What Locus is
Locus retrieves the official local records for a place. Agents and people answer with them.
Give Locus a U.S. address or area and it returns cited government records — flood zone, property tax, permits, development cases, environmental sites, governing districts, what’s nearby — each with its source and a link to verify. Locus does not interpret for you: it supplies the official local context, and you (or your agent) decide what it means.
It is built for commercial real estate owners and operators doing diligence and ongoing operations, and it supports renters, homebuyers, and small-business tenants with the same cited, caveated awareness layer.
What Locus will not do
The boundary is the product. Locus is stated once and enforced in code:
- No scores, rankings, or comparisons between places.
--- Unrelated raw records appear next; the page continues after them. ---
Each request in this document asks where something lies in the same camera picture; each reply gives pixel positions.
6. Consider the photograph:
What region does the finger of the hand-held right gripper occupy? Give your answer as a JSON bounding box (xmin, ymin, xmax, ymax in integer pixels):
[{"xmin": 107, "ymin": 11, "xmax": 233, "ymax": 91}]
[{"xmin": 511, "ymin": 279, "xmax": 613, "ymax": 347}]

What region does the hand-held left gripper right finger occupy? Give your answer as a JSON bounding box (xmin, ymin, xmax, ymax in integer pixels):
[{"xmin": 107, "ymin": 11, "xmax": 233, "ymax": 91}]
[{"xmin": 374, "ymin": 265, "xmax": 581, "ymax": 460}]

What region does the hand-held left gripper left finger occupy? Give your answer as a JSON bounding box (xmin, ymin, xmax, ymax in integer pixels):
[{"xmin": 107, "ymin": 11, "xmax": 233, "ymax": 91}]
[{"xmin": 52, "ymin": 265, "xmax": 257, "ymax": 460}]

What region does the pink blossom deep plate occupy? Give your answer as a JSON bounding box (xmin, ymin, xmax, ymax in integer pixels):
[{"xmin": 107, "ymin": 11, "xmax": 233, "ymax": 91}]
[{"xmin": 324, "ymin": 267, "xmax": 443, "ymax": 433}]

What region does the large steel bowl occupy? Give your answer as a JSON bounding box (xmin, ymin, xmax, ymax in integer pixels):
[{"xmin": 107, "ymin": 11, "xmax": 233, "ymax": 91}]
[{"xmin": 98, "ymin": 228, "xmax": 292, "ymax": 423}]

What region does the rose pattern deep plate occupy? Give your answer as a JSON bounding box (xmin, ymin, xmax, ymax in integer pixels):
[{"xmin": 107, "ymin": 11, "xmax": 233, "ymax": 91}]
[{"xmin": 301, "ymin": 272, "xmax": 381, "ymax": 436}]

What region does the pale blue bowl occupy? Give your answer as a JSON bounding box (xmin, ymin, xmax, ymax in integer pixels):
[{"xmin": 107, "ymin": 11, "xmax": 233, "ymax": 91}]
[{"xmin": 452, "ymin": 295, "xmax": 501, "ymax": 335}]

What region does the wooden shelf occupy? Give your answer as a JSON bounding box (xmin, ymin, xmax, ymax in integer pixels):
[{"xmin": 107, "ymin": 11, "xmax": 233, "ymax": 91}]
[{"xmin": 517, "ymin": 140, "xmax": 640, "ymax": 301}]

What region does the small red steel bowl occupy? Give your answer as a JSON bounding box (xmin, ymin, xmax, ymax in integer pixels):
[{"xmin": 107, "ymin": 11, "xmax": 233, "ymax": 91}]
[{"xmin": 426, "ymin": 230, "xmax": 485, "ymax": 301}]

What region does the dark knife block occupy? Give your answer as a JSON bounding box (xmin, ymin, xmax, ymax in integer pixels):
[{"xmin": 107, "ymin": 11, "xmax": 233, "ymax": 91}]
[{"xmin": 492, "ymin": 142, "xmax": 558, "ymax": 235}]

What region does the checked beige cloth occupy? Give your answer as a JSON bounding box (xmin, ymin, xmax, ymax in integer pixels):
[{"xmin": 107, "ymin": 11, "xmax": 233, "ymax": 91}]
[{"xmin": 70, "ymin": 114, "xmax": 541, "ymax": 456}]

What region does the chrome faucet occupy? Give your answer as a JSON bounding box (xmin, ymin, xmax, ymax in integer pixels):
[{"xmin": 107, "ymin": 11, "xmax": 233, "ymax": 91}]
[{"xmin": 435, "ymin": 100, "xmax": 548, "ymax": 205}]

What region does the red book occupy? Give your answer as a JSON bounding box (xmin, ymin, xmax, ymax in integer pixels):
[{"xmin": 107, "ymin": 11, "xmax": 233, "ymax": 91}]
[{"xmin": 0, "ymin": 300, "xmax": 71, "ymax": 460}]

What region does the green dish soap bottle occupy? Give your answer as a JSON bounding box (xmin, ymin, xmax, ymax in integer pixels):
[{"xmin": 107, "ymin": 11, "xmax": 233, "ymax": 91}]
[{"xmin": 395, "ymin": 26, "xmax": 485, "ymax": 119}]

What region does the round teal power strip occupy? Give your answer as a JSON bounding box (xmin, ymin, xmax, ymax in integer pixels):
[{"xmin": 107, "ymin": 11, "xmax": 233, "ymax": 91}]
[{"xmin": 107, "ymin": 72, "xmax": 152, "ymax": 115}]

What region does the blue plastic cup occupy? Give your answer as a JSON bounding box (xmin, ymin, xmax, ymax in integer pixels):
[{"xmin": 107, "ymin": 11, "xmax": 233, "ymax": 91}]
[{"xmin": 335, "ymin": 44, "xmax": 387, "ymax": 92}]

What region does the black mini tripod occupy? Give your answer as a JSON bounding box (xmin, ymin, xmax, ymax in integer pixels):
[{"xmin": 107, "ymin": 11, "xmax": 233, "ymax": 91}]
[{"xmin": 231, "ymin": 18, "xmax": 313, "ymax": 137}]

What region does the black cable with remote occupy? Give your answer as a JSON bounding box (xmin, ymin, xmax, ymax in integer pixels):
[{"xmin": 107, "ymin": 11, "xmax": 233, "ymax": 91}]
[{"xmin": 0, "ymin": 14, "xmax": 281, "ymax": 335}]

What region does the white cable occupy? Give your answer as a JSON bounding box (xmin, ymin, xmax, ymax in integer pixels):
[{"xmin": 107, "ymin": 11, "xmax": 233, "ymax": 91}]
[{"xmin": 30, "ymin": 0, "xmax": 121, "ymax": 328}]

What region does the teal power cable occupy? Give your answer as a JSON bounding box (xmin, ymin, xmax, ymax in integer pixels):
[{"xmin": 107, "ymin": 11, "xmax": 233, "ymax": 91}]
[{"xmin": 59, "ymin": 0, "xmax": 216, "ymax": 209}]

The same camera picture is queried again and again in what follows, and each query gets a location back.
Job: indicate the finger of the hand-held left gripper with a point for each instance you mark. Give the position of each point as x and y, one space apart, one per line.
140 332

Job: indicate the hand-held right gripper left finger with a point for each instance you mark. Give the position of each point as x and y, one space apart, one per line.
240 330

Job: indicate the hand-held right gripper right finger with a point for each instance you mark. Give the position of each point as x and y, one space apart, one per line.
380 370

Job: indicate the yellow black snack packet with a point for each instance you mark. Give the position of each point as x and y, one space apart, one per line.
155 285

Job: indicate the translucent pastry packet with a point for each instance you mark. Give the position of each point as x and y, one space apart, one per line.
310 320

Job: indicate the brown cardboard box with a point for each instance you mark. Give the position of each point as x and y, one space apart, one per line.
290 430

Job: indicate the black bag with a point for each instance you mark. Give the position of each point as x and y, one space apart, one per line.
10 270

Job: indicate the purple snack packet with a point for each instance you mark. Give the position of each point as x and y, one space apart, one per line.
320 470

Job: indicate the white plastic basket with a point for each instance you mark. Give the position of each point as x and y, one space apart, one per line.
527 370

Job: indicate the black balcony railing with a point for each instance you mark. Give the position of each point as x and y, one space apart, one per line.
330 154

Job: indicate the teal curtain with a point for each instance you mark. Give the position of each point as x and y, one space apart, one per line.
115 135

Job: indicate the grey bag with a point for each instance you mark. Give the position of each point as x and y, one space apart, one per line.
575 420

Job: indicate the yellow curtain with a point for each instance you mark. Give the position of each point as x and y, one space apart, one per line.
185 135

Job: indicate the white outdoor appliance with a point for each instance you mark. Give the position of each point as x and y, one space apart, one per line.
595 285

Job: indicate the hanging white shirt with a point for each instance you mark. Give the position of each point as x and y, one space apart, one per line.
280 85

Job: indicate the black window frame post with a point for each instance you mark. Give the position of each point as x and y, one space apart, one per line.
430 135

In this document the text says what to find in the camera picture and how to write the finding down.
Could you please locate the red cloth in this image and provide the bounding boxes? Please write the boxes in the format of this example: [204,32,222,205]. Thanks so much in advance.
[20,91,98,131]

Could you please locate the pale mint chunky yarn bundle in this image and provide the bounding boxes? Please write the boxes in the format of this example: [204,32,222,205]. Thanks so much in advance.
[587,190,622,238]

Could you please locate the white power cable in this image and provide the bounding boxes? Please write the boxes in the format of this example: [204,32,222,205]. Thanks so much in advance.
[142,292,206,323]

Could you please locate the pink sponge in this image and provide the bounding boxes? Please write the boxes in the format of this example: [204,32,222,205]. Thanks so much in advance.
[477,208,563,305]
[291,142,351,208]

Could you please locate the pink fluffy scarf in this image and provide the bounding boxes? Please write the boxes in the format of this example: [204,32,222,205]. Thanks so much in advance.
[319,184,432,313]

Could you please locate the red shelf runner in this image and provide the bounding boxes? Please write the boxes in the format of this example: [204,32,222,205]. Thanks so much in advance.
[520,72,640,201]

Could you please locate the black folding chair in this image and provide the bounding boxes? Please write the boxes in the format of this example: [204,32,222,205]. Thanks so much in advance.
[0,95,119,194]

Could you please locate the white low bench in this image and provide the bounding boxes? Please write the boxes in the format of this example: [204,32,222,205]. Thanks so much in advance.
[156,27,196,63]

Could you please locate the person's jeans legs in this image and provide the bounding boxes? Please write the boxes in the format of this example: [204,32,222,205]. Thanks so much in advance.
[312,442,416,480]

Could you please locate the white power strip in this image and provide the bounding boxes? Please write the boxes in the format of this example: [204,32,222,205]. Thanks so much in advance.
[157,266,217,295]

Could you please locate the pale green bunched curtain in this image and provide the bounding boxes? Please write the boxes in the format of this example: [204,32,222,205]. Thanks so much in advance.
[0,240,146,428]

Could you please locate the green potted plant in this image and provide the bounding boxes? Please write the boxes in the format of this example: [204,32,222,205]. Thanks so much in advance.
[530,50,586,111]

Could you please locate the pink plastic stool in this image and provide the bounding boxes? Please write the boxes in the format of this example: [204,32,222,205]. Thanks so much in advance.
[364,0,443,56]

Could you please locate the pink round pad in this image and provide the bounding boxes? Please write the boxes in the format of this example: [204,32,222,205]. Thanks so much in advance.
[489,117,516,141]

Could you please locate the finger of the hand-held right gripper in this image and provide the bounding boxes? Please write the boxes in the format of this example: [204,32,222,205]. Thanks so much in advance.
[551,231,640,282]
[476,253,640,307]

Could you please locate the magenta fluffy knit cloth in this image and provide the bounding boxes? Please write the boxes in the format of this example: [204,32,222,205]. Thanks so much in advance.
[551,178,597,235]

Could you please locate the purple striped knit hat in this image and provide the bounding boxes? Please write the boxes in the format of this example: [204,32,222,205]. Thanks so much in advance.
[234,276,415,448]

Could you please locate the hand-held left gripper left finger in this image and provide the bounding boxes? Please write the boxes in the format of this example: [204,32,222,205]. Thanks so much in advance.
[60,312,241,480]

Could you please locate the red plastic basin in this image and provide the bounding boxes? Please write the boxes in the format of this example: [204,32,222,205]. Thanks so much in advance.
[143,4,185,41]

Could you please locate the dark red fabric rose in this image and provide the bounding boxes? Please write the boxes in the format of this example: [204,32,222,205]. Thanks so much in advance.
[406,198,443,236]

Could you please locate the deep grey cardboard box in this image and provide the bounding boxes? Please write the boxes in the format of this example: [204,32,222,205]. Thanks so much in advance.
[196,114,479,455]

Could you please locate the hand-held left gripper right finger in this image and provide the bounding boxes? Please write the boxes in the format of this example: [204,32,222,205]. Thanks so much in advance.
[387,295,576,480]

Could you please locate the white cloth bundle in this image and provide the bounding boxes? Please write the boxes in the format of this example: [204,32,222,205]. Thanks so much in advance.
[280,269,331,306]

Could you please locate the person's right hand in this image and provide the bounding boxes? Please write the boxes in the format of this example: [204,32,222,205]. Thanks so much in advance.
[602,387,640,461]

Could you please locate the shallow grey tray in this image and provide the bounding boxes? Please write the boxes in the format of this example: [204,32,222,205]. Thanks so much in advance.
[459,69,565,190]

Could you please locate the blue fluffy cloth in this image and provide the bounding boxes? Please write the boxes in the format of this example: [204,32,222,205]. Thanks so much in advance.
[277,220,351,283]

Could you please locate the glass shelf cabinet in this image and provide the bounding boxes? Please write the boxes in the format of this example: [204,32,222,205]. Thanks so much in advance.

- No valuations, predictions, or “is this a good deal” judgments.
- No screening or eligibility decisions (tenant, employment, insurance, lending).
- No safe/unsafe or good/bad labels about a place.
- No data about people — no names, no dossiers. A reported record is not a conviction.
If a request asks for any of those, Locus declines that part and returns the cited records it can provide, plus what to verify next.
Two ways to use it
- As a person: the web app at locus.report — ask in plain English, get sourced records back.
- As an agent: the MCP server and the x402-paid tool suite. See Use Locus from an agent.
How it works
Every record is matched to its official government open-data source, returned verbatim with provenance, and deep-linked so you can verify it. Coverage is checked before any paid call — unsupported places return a free diagnostic, never a charge.